Encryption Techniques

[Abstract]
The purpose of this document is to analyze cryptographic transposition techniques by showing a few examples of some different techniques. The next portion of this document is to provide an answer to the question “Is it possible to decrypt the message that was encrypted with a two-stage transposition technique with a different key?” The last part of this document provides supporting information to the argument, “The Transposition cipher technique works by permuting the letters of the plaintext. It is not very secure, but it is great for learning about cryptography.” This document provides a basic knowledge and understanding of how different encryption techniques can be used and is intended for use by anybody interested in gaining a basic knowledge of encryption techniques.

[Content]
Three different encryption techniques are primitive in nature, however they illustrate different techniques that can be used to secure data. The three different techniques used will use the following message as an example of the data to be protected: “The Transposition cipher technique works by permuting the letters of the plaintext. It is not very secure, but it is great for learning about cryptography.” One technique that is used is called the rail fence technique. This method works by offsetting every other letter in a message and then putting the second line of text behind the first line. This method is illustrated in the following example.
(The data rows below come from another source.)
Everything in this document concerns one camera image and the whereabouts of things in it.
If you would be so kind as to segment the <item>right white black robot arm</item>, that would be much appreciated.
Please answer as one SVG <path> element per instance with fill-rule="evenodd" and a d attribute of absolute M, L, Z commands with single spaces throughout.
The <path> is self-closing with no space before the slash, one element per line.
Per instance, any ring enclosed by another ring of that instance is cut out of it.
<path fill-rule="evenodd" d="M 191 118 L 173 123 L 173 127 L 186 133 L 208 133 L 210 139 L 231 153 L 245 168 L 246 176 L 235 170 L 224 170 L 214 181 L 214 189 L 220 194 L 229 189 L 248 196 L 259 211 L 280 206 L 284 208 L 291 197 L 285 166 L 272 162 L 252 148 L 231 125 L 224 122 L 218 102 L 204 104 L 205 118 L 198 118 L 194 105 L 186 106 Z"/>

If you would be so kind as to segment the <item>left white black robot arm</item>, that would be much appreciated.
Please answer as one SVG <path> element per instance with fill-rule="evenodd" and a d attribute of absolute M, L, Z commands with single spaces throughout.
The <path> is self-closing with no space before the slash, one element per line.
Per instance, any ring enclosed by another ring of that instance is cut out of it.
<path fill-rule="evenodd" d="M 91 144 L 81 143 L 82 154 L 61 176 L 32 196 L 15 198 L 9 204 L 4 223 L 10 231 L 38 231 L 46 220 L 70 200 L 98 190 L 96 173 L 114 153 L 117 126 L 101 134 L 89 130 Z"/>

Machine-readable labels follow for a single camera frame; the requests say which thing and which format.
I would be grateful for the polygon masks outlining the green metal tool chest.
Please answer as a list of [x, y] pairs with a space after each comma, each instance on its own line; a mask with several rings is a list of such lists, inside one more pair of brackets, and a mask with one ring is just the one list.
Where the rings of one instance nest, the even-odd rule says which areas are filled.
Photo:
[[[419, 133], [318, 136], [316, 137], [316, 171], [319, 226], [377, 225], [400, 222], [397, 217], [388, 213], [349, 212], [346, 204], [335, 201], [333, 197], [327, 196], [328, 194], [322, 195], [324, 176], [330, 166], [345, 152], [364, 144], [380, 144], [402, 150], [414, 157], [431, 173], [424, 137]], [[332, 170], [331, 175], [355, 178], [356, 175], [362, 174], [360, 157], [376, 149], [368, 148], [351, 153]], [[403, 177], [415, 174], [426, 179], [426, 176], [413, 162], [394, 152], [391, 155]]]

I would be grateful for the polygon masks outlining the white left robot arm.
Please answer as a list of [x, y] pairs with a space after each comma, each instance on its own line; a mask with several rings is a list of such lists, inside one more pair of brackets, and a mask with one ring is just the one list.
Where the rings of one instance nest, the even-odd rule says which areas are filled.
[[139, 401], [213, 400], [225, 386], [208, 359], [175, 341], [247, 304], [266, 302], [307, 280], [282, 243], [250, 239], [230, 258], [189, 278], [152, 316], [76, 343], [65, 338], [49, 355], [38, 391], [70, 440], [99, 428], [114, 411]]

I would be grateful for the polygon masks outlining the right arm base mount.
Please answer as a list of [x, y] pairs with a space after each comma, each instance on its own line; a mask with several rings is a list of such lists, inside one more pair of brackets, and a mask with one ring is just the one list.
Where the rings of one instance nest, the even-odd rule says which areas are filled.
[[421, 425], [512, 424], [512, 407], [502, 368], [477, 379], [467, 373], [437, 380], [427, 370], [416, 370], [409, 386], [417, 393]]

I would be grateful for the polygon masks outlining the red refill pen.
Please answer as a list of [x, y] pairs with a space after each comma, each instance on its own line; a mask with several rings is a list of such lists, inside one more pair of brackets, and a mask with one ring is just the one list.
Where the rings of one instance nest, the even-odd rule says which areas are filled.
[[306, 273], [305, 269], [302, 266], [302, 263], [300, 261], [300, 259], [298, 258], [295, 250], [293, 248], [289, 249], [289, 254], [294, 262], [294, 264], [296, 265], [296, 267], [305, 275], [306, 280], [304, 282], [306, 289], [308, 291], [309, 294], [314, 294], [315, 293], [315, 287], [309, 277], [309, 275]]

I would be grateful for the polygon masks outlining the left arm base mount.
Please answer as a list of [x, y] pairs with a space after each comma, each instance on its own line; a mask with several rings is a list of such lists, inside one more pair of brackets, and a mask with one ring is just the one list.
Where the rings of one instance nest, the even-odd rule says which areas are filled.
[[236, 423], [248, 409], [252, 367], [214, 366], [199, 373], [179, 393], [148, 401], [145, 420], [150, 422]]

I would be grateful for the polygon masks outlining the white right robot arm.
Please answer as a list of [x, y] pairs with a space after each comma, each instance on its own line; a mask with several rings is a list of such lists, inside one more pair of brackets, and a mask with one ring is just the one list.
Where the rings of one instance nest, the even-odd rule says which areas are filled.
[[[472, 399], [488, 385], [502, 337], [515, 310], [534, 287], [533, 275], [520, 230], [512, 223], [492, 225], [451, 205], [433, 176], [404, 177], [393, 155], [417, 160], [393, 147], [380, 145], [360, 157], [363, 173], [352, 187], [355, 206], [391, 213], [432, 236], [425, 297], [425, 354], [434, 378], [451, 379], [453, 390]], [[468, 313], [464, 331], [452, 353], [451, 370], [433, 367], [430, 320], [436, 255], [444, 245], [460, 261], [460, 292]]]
Transposition Technique: Rail Fence
Plain Text: thetranspositionciphertechniqueworksbypermutingthelettersoftheplaintextitisnotverysecurebutitisgreatforlearningaboutcryptography
Cipher Text: ternpstocpetcnqeokbpruighltesfhpanettsovrscrbttsrafrerigbucytgahhtasoiinihrehiuwrsyemtnteetrotelitxiinteyeueuiigetolannaotrporpy

The next technique is called the columnar transposition. This method works by using a key and inputting the message in a number of columns that is identified by the key and then the number of characters in the message itself identifies the number of rows. After the message is placed into the rows and columns then the characters in each column is placed in the order identified by the key (Stallings, 2006). This is illustrated in the following example.

Transposition Technique: Columnar Transposition
Key: 2315746
Plain Text: thetran
spositi
onciphe
rtechn
iquewo
rksbyp
ermuti
ngthele
ttersof
thepla
intexti
tisnotv
erysecu
rebutit
isgreat
forlear
ningabo
utcrypt
ography
Cipher Text: eoceusmteetsybgrncrtsorirentiterifnuohpntqkrgthniresoitgathhwytlolttciaabphtsicebuhrpeosurlgranienopiefaiyuttrotyripcebuespxoeteeayp

The last technique is called the double transposition. This method is very similar to the columnar transposition, except that after the cipher text is determined after the initial encryption, then the cipher text in put back through the matrix and encrypted a second time. This is illustrated in the following example.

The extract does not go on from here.